> [Dataset extract]:
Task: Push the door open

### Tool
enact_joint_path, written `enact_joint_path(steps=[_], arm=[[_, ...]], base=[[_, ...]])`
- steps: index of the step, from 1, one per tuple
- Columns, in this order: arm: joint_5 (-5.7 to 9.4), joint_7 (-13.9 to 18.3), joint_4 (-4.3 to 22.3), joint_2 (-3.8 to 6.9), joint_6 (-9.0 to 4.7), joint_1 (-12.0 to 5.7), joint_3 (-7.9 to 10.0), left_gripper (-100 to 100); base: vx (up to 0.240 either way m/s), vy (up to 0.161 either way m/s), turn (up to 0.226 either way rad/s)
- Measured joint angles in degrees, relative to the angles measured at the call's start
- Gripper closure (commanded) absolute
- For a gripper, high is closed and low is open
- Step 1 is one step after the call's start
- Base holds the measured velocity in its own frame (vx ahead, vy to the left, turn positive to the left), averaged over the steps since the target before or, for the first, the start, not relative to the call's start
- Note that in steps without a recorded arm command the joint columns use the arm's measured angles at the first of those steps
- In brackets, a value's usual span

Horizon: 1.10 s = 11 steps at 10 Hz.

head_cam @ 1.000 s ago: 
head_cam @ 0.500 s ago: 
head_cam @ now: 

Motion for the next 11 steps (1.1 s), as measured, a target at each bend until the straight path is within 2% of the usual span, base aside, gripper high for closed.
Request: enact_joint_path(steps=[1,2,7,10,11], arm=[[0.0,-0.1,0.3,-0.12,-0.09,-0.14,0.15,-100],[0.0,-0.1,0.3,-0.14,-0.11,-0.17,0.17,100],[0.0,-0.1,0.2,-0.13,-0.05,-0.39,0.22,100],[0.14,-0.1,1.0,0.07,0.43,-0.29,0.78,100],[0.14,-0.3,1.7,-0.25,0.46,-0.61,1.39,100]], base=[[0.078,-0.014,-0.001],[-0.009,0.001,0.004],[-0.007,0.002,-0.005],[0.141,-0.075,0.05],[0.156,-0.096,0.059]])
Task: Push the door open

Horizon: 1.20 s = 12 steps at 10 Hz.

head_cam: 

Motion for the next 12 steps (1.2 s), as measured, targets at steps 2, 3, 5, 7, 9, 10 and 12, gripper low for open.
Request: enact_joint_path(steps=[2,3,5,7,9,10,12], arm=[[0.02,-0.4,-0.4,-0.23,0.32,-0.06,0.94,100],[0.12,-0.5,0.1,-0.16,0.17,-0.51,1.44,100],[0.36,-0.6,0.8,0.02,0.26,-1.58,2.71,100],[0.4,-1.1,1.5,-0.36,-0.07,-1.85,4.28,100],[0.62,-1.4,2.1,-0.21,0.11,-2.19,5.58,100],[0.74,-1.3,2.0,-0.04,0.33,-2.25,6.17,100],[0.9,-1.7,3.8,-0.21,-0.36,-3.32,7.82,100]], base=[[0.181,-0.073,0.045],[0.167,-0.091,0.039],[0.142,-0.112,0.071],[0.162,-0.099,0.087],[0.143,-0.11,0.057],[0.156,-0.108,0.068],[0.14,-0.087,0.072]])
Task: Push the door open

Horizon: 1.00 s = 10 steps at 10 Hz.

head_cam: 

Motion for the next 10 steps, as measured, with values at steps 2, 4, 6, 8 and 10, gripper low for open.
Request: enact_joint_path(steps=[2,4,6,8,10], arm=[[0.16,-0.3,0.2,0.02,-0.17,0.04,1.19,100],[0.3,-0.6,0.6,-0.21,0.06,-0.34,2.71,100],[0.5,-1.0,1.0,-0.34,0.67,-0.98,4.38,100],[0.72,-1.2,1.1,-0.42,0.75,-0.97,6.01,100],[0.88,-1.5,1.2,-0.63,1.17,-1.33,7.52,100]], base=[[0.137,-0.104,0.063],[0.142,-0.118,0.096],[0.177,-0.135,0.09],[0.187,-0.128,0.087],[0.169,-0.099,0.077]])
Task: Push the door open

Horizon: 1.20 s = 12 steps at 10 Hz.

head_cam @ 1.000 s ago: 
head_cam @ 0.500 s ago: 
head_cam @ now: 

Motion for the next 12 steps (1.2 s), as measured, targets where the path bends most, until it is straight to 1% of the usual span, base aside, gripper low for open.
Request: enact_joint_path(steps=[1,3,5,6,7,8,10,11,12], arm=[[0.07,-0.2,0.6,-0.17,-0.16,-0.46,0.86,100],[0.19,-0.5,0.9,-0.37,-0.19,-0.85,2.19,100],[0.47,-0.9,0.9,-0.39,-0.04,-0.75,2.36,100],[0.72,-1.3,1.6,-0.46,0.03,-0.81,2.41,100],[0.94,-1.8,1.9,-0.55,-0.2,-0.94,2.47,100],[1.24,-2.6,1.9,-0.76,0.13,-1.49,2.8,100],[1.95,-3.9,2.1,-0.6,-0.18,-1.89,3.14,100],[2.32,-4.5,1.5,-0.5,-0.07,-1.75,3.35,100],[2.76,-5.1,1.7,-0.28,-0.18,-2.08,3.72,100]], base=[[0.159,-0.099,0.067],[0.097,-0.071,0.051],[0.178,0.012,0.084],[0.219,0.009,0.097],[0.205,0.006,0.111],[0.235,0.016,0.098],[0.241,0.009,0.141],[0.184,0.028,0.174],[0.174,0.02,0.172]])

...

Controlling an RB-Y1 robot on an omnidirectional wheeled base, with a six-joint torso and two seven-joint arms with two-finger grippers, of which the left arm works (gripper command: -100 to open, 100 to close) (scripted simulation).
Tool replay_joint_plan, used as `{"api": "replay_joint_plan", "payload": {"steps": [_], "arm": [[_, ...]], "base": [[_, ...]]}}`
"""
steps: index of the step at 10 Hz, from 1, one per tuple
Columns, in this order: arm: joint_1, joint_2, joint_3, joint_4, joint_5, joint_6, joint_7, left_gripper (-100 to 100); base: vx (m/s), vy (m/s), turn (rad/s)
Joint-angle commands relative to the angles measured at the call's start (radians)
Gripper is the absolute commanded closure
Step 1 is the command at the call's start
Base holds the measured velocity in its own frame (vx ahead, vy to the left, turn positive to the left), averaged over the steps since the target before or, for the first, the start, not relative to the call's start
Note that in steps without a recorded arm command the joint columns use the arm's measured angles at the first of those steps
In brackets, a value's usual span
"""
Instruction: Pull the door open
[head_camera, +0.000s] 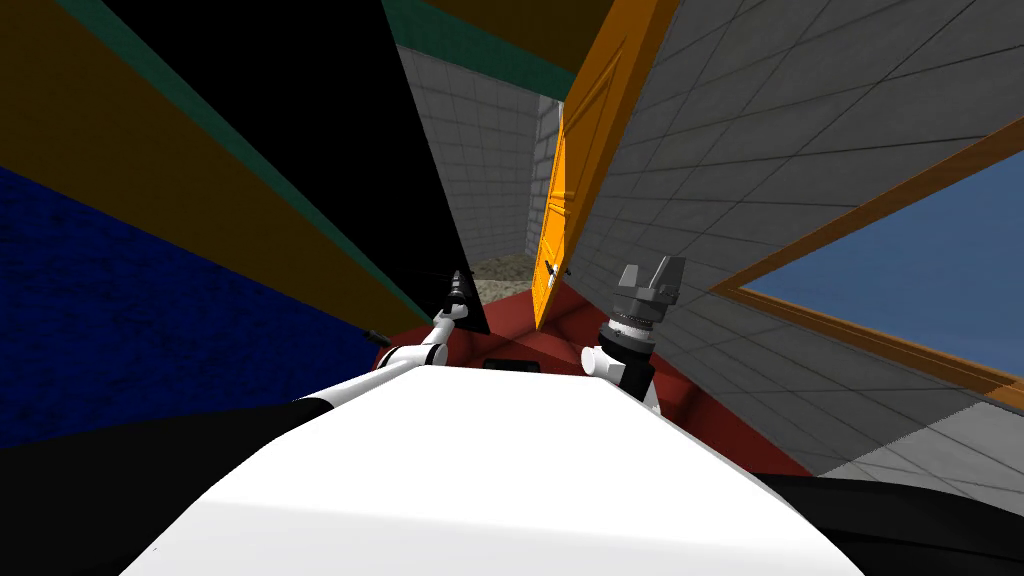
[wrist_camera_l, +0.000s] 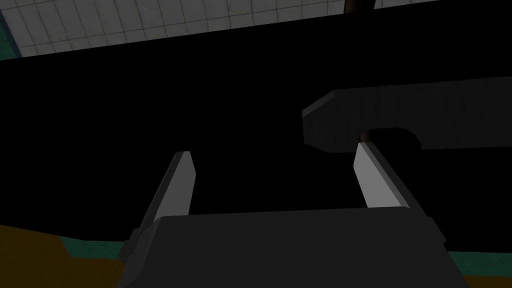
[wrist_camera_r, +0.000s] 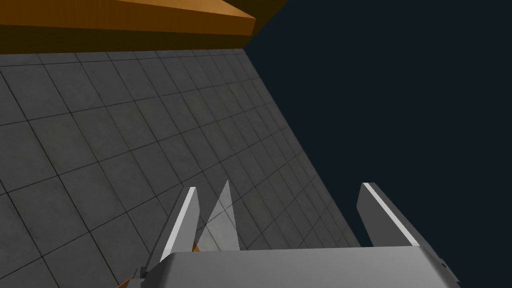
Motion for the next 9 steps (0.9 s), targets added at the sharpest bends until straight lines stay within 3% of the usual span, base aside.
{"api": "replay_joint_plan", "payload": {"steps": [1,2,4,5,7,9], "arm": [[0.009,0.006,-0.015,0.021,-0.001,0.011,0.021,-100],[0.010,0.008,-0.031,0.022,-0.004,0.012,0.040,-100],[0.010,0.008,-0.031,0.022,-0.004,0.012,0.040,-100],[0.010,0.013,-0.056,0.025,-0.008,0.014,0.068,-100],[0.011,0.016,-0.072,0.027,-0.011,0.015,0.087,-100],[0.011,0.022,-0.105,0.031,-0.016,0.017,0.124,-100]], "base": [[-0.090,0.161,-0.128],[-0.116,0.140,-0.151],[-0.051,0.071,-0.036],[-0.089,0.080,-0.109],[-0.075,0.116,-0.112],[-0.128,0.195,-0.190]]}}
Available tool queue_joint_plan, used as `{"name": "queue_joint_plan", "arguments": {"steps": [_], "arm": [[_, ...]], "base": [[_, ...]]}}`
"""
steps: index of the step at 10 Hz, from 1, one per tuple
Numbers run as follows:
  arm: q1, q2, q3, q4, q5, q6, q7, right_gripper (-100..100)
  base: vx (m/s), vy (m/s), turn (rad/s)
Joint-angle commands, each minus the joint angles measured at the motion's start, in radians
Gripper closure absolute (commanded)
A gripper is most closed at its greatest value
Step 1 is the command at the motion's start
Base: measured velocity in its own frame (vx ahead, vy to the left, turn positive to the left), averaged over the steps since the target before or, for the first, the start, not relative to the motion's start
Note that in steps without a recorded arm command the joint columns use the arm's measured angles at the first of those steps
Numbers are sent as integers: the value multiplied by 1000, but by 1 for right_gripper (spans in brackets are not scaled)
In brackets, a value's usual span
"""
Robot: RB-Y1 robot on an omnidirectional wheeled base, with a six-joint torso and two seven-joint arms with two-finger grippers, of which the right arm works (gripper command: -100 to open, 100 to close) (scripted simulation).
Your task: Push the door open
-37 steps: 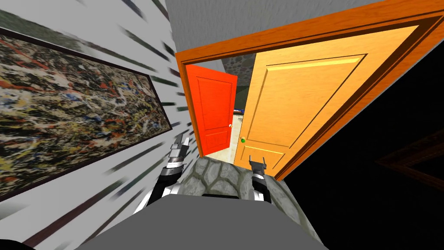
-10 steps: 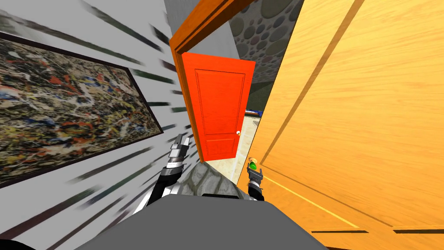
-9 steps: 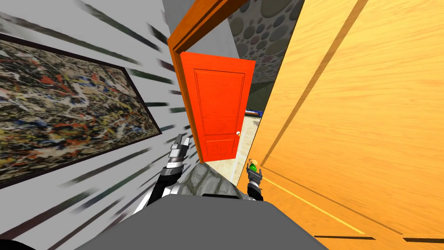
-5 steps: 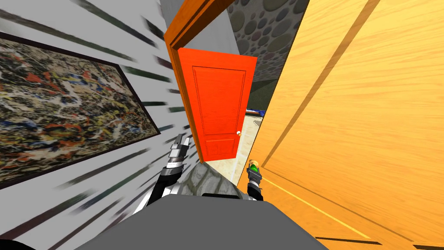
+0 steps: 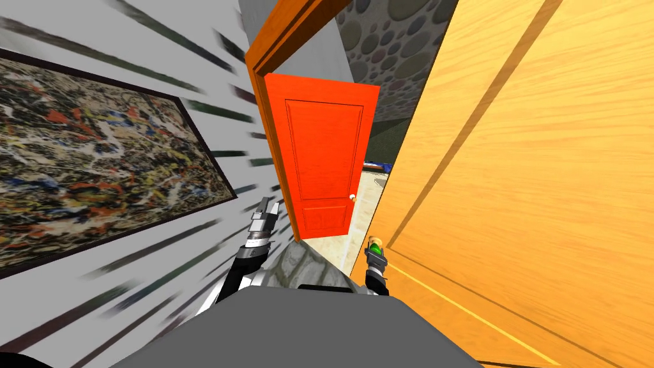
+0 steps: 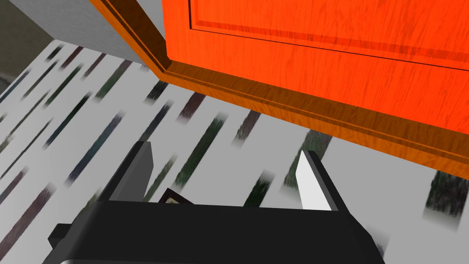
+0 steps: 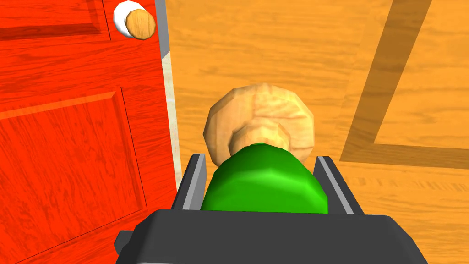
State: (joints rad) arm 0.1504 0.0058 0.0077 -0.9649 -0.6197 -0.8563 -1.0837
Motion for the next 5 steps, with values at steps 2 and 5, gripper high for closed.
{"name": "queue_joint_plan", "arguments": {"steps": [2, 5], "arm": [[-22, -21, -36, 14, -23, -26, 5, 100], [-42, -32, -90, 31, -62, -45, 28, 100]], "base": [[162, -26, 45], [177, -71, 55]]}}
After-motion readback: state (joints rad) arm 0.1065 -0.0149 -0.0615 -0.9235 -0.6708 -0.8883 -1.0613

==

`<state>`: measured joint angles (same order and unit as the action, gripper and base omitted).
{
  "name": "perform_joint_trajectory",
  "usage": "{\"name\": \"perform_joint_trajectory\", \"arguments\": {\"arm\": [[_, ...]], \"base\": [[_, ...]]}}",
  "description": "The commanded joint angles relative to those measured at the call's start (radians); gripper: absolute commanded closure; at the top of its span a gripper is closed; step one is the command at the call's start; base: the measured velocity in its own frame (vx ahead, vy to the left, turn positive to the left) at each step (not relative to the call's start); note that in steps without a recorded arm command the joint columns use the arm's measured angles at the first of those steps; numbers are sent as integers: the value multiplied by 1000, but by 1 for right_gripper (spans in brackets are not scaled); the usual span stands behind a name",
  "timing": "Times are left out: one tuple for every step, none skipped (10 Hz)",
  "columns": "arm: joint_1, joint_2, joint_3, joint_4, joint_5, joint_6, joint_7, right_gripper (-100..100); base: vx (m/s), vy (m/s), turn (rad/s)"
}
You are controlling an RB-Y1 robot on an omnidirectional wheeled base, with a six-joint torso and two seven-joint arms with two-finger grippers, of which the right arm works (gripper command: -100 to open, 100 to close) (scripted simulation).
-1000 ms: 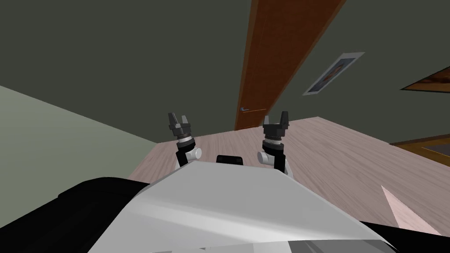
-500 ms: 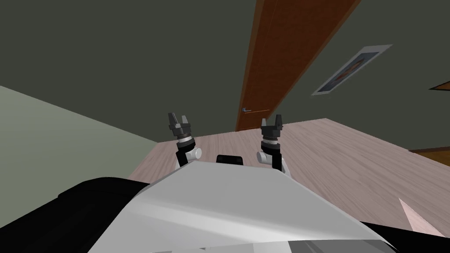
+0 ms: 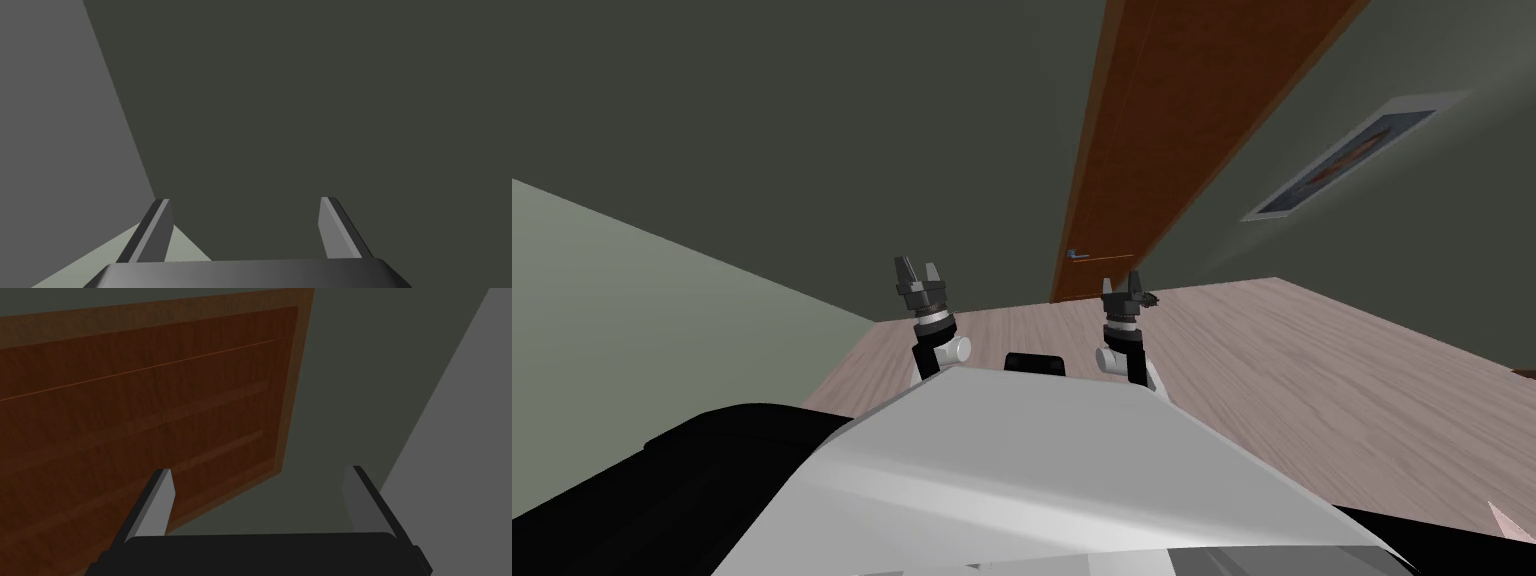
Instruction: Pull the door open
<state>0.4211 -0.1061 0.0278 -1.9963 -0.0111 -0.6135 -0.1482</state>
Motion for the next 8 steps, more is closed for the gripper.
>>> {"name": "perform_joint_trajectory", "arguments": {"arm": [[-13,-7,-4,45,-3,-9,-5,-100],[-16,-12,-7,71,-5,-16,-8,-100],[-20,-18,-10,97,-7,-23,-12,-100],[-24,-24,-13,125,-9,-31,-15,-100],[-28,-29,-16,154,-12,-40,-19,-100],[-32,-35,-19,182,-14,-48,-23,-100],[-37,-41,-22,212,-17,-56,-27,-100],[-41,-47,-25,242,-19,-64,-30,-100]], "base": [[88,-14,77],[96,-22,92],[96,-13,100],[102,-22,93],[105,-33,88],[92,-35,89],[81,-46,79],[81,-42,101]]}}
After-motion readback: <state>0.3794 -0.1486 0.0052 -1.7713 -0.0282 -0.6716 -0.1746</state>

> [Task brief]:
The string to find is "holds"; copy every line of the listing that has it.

> [Result of the task]:
- Base holds the measured velocity in its own frame (vx ahead, vy to the left, turn positive to the left), averaged over the steps since the target before or, for the first, the start, not relative to the call's start
Base holds the measured velocity in its own frame (vx ahead, vy to the left, turn positive to the left), averaged over the steps since the target before or, for the first, the start, not relative to the call's start

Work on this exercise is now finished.